> _What the task asks_:
Select the lines below containing the word "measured".

> _Collected data_:
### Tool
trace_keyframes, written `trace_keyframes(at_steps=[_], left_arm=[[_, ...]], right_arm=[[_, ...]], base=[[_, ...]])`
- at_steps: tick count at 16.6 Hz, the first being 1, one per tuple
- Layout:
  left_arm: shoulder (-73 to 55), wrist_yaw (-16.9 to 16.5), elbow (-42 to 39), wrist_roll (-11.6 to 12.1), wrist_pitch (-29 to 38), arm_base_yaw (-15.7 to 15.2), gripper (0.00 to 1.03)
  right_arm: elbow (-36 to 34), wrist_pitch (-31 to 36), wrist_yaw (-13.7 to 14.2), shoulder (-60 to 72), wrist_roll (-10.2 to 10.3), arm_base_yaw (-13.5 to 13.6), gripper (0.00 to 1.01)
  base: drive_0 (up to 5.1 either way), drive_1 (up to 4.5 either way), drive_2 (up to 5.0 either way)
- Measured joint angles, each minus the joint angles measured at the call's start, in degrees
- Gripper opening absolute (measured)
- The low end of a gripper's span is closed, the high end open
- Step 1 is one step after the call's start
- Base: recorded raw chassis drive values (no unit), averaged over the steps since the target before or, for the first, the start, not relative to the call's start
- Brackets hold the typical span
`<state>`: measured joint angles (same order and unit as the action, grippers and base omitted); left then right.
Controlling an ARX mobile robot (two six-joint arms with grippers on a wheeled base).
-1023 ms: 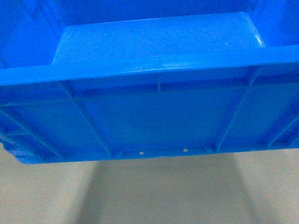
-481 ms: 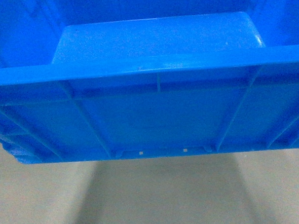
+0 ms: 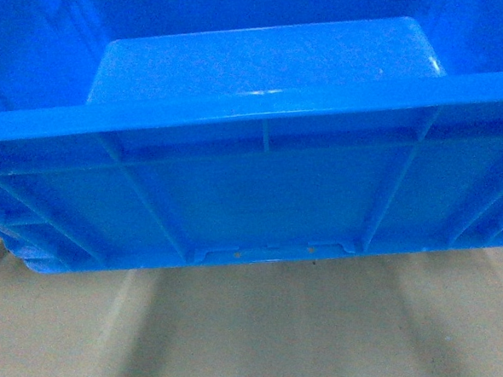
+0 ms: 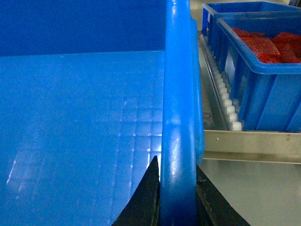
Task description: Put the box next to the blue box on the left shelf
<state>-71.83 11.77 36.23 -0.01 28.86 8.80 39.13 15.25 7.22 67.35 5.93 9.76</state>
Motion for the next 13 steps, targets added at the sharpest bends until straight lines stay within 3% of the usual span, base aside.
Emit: trace_keyframes(at_steps=[13], left_arm=[[0.0, 0.0, 0.0, 0.0, -0.2, 0.0, 0.18]], right_arm=[[0.0, -0.3, 0.0, 0.0, 0.0, 0.0, 0.09]], base=[[0.0, 4.03, -4.0]])
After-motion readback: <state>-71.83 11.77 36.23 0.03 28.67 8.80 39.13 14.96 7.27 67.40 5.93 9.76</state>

> _Task answer_:
- Measured joint angles, each minus the joint angles measured at the call's start, in degrees
- Gripper opening absolute (measured)
`<state>`: measured joint angles (same order and unit as the action, grippers and base omitted); left then right.

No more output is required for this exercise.